On Wed, Oct 29, 2014 at 1:59 PM, Tathagata Das <tathagata.das1...@gmail.com>
wrote:

> Good idea, will do for 1.2 release.
> On Oct 29, 2014 9:50 AM, "Gerard Maas" <gerard.m...@gmail.com> wrote:
>
>> Hi TD,
>>
>> Thanks a lot for the comprehensive answer.
>>
>> I think this explanation deserves some place in the Spark Streaming
>> tuning guide.
>>
>> -kr, Gerard.
>>
>> On Thu, Oct 23, 2014 at 11:41 PM, Tathagata Das <
>> tathagata.das1...@gmail.com> wrote:
>>
>>> Hey Gerard,
>>>
>>> This is a very good question!
>>>
>>> *TL;DR: *The performance should be same, except in case of
>>> shuffle-based operations where the number of reducers is not explicitly
>>> specified.
>>>
>>> Let me answer in more detail by dividing the set of DStream operations
>>> into three categories.
>>>
>>> *1. Map-like operations (map, flatmap, filter, etc.) that does not
>>> involve any shuffling of data:* Performance should virtually be the
>>> same in both cases.
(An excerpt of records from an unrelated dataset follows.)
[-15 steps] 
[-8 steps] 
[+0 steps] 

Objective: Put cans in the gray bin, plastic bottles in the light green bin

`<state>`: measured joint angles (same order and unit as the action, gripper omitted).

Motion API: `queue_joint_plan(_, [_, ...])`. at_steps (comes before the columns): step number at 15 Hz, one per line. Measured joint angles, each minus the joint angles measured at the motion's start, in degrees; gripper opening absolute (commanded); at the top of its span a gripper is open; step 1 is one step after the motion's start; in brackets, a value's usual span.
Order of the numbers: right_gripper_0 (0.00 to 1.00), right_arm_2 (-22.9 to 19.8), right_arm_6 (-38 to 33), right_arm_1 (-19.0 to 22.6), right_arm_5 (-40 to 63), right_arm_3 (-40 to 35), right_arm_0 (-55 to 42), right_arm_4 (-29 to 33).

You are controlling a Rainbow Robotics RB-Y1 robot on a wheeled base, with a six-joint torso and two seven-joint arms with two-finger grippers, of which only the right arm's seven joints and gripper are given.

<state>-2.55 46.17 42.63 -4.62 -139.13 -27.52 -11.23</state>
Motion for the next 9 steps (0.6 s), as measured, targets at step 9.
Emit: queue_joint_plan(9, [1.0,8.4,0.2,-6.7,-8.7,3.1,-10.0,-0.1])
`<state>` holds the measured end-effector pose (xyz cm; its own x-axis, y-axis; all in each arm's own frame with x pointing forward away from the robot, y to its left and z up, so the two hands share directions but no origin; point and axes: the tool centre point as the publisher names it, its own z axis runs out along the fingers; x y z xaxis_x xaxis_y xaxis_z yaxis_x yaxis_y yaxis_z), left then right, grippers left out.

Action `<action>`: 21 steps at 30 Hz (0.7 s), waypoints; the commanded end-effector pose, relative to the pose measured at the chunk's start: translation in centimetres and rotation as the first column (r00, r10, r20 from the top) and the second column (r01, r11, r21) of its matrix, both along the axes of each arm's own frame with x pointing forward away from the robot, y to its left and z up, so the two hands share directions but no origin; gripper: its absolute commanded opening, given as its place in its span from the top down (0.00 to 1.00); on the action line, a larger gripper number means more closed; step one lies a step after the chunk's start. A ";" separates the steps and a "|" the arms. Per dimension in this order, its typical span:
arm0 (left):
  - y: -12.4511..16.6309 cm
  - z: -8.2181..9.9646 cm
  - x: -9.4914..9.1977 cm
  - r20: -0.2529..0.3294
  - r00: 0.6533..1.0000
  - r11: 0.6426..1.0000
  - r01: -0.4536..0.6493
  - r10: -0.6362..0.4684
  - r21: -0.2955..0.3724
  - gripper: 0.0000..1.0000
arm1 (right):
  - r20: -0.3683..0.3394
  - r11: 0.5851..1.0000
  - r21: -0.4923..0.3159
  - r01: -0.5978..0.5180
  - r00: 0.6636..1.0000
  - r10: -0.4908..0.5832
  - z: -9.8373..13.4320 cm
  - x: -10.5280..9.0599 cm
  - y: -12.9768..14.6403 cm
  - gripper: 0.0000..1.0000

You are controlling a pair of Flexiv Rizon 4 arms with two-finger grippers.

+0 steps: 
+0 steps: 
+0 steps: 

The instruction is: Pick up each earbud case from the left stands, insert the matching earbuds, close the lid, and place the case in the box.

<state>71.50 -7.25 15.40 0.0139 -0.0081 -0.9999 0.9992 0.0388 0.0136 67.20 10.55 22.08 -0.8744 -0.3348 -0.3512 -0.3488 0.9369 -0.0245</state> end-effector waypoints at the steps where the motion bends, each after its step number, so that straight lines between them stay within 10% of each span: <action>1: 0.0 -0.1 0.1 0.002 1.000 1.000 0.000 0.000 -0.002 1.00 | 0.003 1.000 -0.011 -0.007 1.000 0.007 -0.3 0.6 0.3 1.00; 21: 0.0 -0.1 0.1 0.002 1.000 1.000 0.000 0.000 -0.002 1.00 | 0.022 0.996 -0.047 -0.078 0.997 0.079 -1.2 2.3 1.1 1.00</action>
Either ways, in each batch, the operations on the
>>> batch's RDD are first set on the driver, and then the actions like on the
>>> RDD are executed. There are very very minor differences in the two cases of
>>> early foreachRDD and late foreachRDD (e.x, cleaning up for function
>>> closures, etc.) but those should make almost not difference in the
>>> performance.
>>>
>>> *2. Operations involving shuffle: *Here is there is a subtle difference
>>> in both cases if the number of partitions is not specified. The default
>>> number of partitions used when using dstream.reduceByKey() and than when
>>> using dstream.foreachRDD(_.reduceByKey()) are different, and one needs to
>>> play around with the number of reducers to see what performs better. But if
>>> the number of reducers is explicitly specified and is the same both cases,
>>> then the performance should be similar. Note that this difference in the
>>> default numbers are not guaranteed to be like this, it could change in
>>> future implementations.
>>>
>>> *3. Aggregation-like operations (count, reduce): *Here there is another
>>> subtle execution difference between
>>> - dstream.count() which produces a DStream of single-element RDDs, the
>>> element being the count, and
>>> - dstream.foreachRDD(_.count()) which returns the count directly.
>>>
>>> In the first case, some random worker node is chosen for the reduce, in
>>> another the driver is chosen for the reduce. There should not be a
>>> significant performance difference.
>>>
>>> *4. Other operations* including window ops and stateful ops
>>> (updateStateByKey), are obviously not part of the discussion as they cannot
>>> be (easily) done through early foreachRDD.
>>>
>>> Hope this helps!
>>>
>>> TD
>>>
>>> PS: Sorry for not noticing this question earlier.
>>>
>>> On Wed, Oct 22, 2014 at 5:37 AM, Gerard Maas <gerard.m...@gmail.com>
>>> wrote:
>>>
>>>> PS: Just to clarify my statement:
>>>>
>>>> >>Unlike the feared RDD operations on the driver, it's my
>>>> understanding that these Dstream ops on the driver are merely creating an
>>>> execution plan for each RDD.
>>>>
>>>> With "feared RDD operations on the driver" I meant to contrast an rdd
>>>> action like rdd.collect that would pull all rdd data to the driver, with
>>>> dstream.foreachRDD(rdd => rdd.op) for which documentation says 'it runs on
>>>> the driver' yet, all that it looks to be running on the driver is the
>>>> scheduling of 'op' on that rdd, just like it happens for all rdd other
>>>> operations
>>>> (thanks to Sean for the clarification)
>>>>
>>>> So, not to move focus away from the original question:
>>>>
>>>> In Spark Streaming, would it be better to do foreachRDD early in a
>>>> pipeline or instead do as much Dstream transformations before going into
>>>> the foreachRDD call?
>>>>
>>>> Between these two pieces of code, from a performance perspective, what
>>>> would be preferred and why:
>>>>
>>>> - Early foreachRDD:
>>>>
>>>> dstream.foreachRDD(rdd =>
>>>>     val records = rdd.map(elem => record(elem))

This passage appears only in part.